For months I have been pointing out ( See also this post )that the widespread perception that the European Central Bank (the ECB) has pursued a “tight monetary policy” is a myth. Later Paul Kasriel of Northern Trust also pointed this out.
But now for the first time, a major “mainstream” publication, The Economist , has rejected the myth. In this article as well as a leader unavailable online to non-subscribers they point out that measured by consumer price inflation, real interest rates and money supply growth, policy remains very loose.
Considering that The Economist have in fact been among the people who until recently have attacked the ECB for pursuing a overly tight monetary policy it is very interesting too see that they have now changed their mind. It’s probably one of those summer interns now running the show who takes the opportunity to implicitly criticize the regular writers who are on vacation.Another good thing about the article is that it points out that the official measure of consumer price inflation probably underestimates inflation.
Unfortunately though, the article is also filled with very confused economic theories.

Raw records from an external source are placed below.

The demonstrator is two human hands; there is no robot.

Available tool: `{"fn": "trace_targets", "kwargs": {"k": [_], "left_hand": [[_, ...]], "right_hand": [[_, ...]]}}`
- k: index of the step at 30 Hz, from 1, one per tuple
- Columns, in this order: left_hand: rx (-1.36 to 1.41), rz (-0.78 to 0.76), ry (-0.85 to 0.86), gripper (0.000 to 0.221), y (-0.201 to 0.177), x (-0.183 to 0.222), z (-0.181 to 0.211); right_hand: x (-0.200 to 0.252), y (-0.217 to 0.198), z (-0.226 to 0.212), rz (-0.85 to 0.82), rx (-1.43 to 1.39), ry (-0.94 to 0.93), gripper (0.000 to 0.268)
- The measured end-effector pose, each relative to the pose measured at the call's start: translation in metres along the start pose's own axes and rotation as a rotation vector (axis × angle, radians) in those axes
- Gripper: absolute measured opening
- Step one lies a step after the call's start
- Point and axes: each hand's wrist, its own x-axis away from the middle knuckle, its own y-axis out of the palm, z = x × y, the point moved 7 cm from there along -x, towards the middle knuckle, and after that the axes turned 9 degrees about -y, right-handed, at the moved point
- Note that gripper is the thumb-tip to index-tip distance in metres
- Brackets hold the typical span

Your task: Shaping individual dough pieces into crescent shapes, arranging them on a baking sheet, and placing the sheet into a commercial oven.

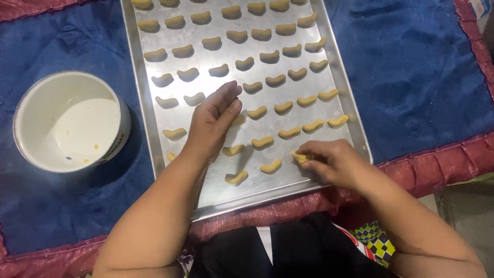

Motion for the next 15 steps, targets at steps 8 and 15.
{"fn": "trace_targets", "kwargs": {"k": [8,15], "left_hand": [[-0.006,-0.002,0.024,0.061,0.001,-0.002,-0.002],[0.010,-0.008,-0.007,0.061,0.000,-0.005,-0.006]], "right_hand": [[-0.002,0.017,-0.013,0.067,0.622,-0.057,0.013],[-0.004,0.011,-0.014,0.094,0.555,-0.180,0.021]]}}
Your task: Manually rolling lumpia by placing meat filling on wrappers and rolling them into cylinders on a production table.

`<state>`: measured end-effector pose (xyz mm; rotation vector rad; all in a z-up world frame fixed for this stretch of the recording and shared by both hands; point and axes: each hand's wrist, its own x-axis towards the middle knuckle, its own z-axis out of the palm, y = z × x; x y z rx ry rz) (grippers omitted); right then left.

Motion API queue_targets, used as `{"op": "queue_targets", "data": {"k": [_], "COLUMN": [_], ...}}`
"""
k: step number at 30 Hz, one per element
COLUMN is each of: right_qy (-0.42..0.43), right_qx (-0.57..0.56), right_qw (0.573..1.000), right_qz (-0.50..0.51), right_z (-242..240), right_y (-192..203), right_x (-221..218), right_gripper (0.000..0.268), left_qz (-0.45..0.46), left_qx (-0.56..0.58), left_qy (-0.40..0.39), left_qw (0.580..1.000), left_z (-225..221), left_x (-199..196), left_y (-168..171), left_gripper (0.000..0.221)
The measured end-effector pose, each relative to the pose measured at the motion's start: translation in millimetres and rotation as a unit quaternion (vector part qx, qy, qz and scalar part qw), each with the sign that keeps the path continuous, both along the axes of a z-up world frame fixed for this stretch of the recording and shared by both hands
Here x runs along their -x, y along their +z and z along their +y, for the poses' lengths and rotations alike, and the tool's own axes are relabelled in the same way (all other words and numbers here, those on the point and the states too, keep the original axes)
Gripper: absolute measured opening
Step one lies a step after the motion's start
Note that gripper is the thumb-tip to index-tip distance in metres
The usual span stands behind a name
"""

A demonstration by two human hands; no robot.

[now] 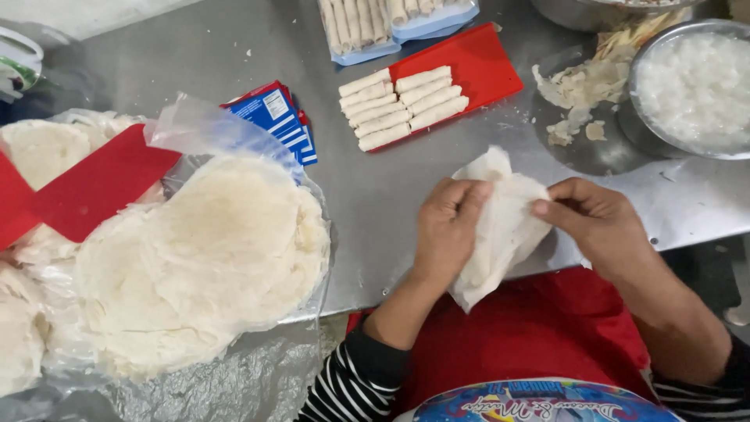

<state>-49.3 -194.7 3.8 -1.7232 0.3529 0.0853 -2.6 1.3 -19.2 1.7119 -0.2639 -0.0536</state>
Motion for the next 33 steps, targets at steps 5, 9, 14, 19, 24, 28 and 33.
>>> {"op": "queue_targets", "data": {"k": [5, 9, 14, 19, 24, 28, 33], "right_qy": [0.047, 0.160, -0.009, 0.030, 0.090, 0.075, 0.158], "right_qx": [-0.122, -0.207, -0.170, -0.126, -0.067, -0.234, 0.029], "right_qw": [0.991, 0.963, 0.984, 0.990, 0.992, 0.969, 0.986], "right_qz": [0.017, -0.067, 0.047, 0.060, 0.062, -0.013, -0.043], "right_z": [-32.2, -10.7, -23.0, -11.9, -23.6, -45.2, -14.3], "right_y": [-10.8, -10.5, -13.8, -7.8, -0.5, -9.8, 0.3], "right_x": [5.2, -4.3, -15.3, -16.1, -15.2, -12.2, -12.6], "right_gripper": [0.030, 0.071, 0.015, 0.018, 0.026, 0.025, 0.034], "left_qz": [0.093, 0.020, 0.159, 0.174, 0.258, 0.202, 0.012], "left_qx": [0.017, 0.024, 0.192, 0.068, 0.073, 0.056, -0.006], "left_qy": [0.088, -0.055, 0.088, -0.042, -0.065, 0.032, -0.036], "left_qw": [0.992, 0.998, 0.964, 0.982, 0.961, 0.977, 0.999], "left_z": [5.8, -7.6, 19.4, 17.5, 13.3, 19.8, -3.1], "left_x": [-2.3, 11.5, 3.7, 3.1, -8.5, -16.7, 5.0], "left_y": [7.7, 13.1, 2.1, 29.8, 31.5, 37.4, 29.2], "left_gripper": [0.031, 0.029, 0.024, 0.056, 0.038, 0.032, 0.031]}}
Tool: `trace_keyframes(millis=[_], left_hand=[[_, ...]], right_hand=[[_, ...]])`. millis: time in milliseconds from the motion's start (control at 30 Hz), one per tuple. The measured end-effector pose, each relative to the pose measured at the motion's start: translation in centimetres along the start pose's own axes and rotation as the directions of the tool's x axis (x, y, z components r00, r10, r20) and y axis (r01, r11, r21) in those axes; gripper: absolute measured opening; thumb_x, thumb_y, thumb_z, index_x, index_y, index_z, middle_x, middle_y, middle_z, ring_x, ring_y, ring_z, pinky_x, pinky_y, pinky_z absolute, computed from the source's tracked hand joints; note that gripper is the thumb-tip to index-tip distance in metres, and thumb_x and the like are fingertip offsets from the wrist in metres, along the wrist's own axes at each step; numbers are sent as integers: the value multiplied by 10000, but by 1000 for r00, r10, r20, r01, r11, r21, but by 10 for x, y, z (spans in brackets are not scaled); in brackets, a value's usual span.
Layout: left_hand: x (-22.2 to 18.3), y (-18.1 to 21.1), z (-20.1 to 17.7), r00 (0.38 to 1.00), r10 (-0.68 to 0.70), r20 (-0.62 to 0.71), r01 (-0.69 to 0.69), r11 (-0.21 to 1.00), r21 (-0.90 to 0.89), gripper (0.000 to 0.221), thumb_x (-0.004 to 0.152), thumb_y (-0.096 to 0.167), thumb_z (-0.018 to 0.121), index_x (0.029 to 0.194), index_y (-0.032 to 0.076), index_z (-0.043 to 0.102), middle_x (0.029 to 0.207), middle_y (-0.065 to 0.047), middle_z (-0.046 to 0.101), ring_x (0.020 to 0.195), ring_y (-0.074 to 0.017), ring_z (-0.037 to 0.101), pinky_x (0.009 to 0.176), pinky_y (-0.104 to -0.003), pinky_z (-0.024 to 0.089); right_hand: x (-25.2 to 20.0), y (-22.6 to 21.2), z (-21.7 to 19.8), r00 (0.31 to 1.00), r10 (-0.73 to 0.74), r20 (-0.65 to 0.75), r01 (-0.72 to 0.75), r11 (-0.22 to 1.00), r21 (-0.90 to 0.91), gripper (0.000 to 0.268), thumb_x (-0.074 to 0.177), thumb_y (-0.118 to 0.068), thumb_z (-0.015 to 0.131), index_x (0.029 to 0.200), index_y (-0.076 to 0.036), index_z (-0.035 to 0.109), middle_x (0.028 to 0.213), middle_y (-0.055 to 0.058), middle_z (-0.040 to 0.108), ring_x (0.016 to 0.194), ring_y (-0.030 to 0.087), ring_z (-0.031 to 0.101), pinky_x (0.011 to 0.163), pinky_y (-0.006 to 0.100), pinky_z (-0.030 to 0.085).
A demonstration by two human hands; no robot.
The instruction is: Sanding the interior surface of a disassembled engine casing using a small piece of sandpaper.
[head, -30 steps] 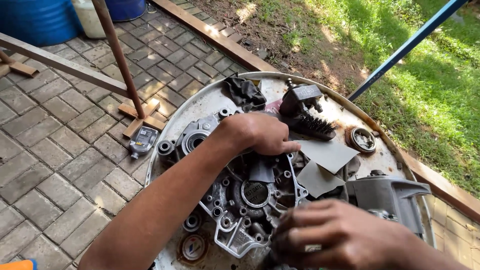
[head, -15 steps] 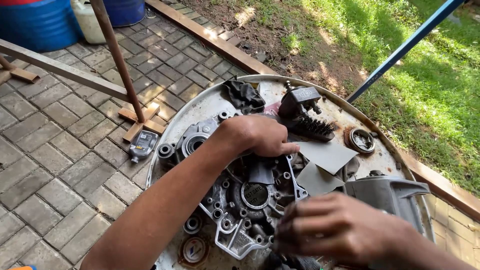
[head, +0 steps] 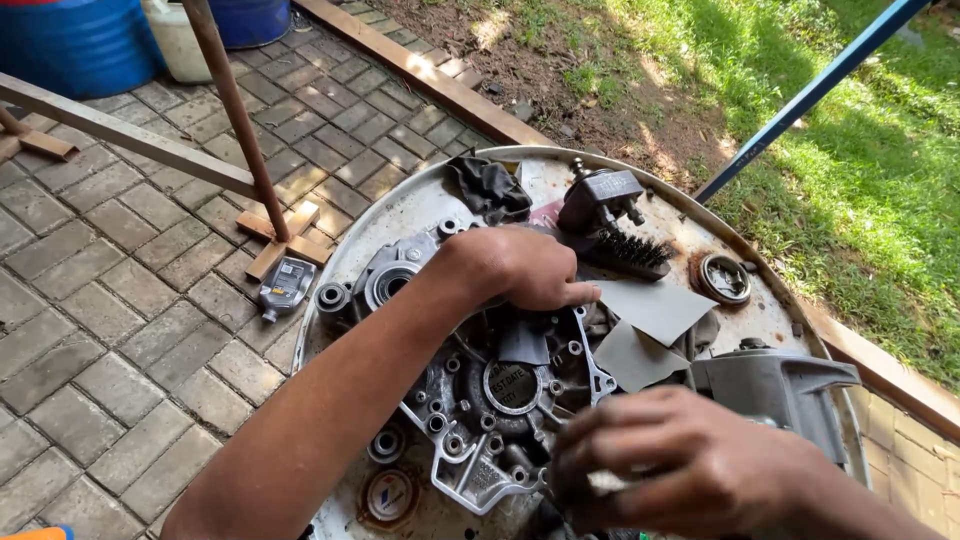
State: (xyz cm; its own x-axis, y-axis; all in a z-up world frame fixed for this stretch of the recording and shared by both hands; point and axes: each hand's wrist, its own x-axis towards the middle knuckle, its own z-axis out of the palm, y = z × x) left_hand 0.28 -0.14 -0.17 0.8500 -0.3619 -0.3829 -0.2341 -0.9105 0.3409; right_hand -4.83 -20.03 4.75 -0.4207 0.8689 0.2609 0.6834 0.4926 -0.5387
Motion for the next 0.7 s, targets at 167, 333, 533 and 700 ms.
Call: trace_keyframes(millis=[167, 333, 533, 700], left_hand=[[-5, 3, -1, 1000, -11, 3, 11, 1000, -20, 719, 1039, 587, 293, 1141, 23, 728, 1215, -152, 734, 1123, -327, 678, 1042, -494, 448], [-13, 8, -7, 998, 35, 44, -35, 999, 4, 709, 1036, 538, 226, 1002, 61, 749, 1039, -101, 763, 1144, -236, 704, 1308, -464, -223], [-9, 3, -3, 1000, 0, 21, 0, 999, -32, 715, 1041, 576, 275, 1098, 35, 740, 1164, -142, 745, 1113, -299, 681, 1198, -471, 304], [-11, 7, -4, 999, -45, 20, 46, 998, -52, 698, 1039, 609, 309, 1022, 51, 727, 1098, -104, 739, 942, -272, 686, 877, -444, 514]], right_hand=[[-40, 8, 15, 770, 125, -626, -302, 935, -184, 221, 918, -246, 621, 841, -126, 790, 925, 59, 513, 889, 224, 535, 786, 353, 439], [-47, 13, 17, 603, 194, -774, -370, 927, -57, 227, 930, -259, 648, 1005, -63, 735, 780, 69, 585, 647, 149, 530, 624, 256, 407], [-54, 20, 18, 558, 201, -805, -423, 904, -68, 333, 980, -288, 583, 1080, 3, 711, 995, 155, 720, 831, 205, 706, 686, 238, 567], [-52, 22, 11, 674, 204, -710, -372, 924, -88, 569, 1051, -405, 394, 1157, 81, 669, 1058, 217, 716, 722, 225, 755, 603, 263, 629]])
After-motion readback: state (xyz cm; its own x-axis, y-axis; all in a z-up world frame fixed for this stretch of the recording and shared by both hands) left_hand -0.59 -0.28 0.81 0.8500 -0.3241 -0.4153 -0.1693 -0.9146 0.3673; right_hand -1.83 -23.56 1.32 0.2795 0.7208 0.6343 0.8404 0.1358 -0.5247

In fact, it contains more economic fallacies than any single article I have read for a long time.
First of all they use nonsensical Keynesian concepts such as the output gap and the Taylor rule for monetary policy (which is partially based on the output gap).
They then point out the need for structural reform in Europe, but they seem to regard lowering taxes and welfare spending and deregulating the labor market as a secondary priority at best, only to then claim that “The snag is that in the short run reforms that reduce job protection are more likely to depress consumer spending.”
As if the key to economic growth was consumption. In reality it is of course investments, and in order to have a sustainable increase in investments higher savings is of course needed. This anti-savings nonsense is however not really new to The Economist, who last year criticized China for not spending more tax payers money on health care something which allegedly held back growth as people saved more in order to have enough money to be able to buy health care when they need it. That China like had the highest growth rate in the world as a result of having the highest savings- and investment rate remained unnoticed.
Similarly their main idea for “structural reform” is to increase the possibility of using homes as ATM-machines through “home equity loans” the way it is possible in America. Which is to say, even though they previously noted the high money supply and credit growth they do favor higher money supply growth only through increased home equity loans rather than formal base rate cuts.
Contradicting themselves in a similar way in the end they blame the ECB for being partly to “blame” for the alleged excessive thrift of Europeans when the ECB point out that they already pursue a inflationary monetary policy so they can hardly do much more to boost growth. This they claim makes Europeans to pessimistic and hence too thrifty. But the whole point of the article was that the ECB was right when it cannot do much more to boost growth so are they supposed to lie and say they can? And won’t such a lie appear extremely puzzling to say the least if they don’t follow up and do cut rates?
Another contradiction appear when they after having spent the article pointing out that it would be unwise to cut interest rates given how money supply growth and consumer price inflation is well above what they should be, they suddenly say rates should be cut in order to “cushion economies when reforms [Reforms? What reforms?] are being carried out”. A turn justified by claiming that “core inflation” is low (forgetting how they previously in the article pointed out how the official measure underestimates inflation).
As if all of this wasn’t bad enough they also criticize European governments for not running large enough budget deficits. That several of them including the three biggest economies, Germany, France and Italy already run budget deficits even greater than in America relative to GDP seems irrelevant.